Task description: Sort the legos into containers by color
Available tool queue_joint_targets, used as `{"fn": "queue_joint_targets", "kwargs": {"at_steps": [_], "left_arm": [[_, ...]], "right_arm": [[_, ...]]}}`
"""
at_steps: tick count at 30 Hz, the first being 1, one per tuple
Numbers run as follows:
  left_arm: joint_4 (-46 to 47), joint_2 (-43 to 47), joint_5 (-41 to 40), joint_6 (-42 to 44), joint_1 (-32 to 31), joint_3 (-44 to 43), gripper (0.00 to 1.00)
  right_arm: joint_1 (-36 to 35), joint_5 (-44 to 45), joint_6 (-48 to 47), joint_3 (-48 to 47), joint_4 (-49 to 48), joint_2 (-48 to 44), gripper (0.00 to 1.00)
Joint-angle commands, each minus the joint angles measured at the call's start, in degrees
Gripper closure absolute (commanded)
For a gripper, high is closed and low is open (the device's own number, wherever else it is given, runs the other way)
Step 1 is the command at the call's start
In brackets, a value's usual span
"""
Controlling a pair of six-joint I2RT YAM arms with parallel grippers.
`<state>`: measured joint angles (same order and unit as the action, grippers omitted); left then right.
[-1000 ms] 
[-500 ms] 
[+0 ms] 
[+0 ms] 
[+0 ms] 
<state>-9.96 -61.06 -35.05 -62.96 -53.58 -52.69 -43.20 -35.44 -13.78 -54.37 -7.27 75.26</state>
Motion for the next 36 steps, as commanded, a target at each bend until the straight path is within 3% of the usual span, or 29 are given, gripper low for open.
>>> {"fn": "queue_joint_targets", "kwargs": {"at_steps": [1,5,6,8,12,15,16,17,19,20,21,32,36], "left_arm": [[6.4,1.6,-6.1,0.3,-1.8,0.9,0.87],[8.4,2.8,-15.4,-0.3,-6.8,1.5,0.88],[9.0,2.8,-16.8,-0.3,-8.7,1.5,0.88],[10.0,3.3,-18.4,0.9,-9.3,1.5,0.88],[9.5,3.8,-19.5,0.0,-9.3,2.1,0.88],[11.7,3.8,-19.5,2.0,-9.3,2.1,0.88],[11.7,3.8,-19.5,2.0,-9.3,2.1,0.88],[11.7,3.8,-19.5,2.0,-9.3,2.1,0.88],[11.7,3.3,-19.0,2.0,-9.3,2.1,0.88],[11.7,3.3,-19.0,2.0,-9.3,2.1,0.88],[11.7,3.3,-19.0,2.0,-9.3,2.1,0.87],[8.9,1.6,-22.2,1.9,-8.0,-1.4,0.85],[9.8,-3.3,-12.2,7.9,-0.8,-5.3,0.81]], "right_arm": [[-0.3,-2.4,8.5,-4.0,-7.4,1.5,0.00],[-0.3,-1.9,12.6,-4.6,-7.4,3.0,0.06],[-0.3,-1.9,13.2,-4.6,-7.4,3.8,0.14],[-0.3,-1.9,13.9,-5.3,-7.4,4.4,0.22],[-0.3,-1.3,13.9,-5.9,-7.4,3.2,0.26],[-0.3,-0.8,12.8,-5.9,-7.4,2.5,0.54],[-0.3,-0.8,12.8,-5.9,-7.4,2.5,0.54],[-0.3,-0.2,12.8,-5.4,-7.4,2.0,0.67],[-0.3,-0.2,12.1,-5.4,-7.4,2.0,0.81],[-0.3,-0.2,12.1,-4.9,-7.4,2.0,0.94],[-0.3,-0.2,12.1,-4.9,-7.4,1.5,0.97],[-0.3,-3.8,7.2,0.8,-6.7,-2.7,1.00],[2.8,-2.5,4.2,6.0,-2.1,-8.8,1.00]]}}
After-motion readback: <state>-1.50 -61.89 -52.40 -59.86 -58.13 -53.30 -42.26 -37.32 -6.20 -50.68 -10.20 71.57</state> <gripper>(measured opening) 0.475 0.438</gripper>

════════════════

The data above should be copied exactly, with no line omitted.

Task description: Sort the legos into containers by color
Available tool queue_joint_targets, used as `{"fn": "queue_joint_targets", "kwargs": {"at_steps": [_], "left_arm": [[_, ...]], "right_arm": [[_, ...]]}}`
"""
at_steps: tick count at 30 Hz, the first being 1, one per tuple
Numbers run as follows:
  left_arm: joint_4 (-46 to 47), joint_2 (-43 to 47), joint_5 (-41 to 40), joint_6 (-42 to 44), joint_1 (-32 to 31), joint_3 (-44 to 43), gripper (0.00 to 1.00)
  right_arm: joint_1 (-36 to 35), joint_5 (-44 to 45), joint_6 (-48 to 47), joint_3 (-48 to 47), joint_4 (-49 to 48), joint_2 (-48 to 44), gripper (0.00 to 1.00)
Joint-angle commands, each minus the joint angles measured at the call's start, in degrees
Gripper closure absolute (commanded)
For a gripper, high is closed and low is open (the device's own number, wherever else it is given, runs the other way)
Step 1 is the command at the call's start
In brackets, a value's usual span
"""
Controlling a pair of six-joint I2RT YAM arms with parallel grippers.
`<state>`: measured joint angles (same order and unit as the action, grippers omitted); left then right.
[-1000 ms] 
[-500 ms] 
[+0 ms] 
[+0 ms] 
[+0 ms] 
<state>-9.96 -61.06 -35.05 -62.96 -53.58 -52.69 -43.20 -35.44 -13.78 -54.37 -7.27 75.26</state>
Motion for the next 36 steps, as commanded, a target at each bend until the straight path is within 3% of the usual span, or 29 are given, gripper low for open.
>>> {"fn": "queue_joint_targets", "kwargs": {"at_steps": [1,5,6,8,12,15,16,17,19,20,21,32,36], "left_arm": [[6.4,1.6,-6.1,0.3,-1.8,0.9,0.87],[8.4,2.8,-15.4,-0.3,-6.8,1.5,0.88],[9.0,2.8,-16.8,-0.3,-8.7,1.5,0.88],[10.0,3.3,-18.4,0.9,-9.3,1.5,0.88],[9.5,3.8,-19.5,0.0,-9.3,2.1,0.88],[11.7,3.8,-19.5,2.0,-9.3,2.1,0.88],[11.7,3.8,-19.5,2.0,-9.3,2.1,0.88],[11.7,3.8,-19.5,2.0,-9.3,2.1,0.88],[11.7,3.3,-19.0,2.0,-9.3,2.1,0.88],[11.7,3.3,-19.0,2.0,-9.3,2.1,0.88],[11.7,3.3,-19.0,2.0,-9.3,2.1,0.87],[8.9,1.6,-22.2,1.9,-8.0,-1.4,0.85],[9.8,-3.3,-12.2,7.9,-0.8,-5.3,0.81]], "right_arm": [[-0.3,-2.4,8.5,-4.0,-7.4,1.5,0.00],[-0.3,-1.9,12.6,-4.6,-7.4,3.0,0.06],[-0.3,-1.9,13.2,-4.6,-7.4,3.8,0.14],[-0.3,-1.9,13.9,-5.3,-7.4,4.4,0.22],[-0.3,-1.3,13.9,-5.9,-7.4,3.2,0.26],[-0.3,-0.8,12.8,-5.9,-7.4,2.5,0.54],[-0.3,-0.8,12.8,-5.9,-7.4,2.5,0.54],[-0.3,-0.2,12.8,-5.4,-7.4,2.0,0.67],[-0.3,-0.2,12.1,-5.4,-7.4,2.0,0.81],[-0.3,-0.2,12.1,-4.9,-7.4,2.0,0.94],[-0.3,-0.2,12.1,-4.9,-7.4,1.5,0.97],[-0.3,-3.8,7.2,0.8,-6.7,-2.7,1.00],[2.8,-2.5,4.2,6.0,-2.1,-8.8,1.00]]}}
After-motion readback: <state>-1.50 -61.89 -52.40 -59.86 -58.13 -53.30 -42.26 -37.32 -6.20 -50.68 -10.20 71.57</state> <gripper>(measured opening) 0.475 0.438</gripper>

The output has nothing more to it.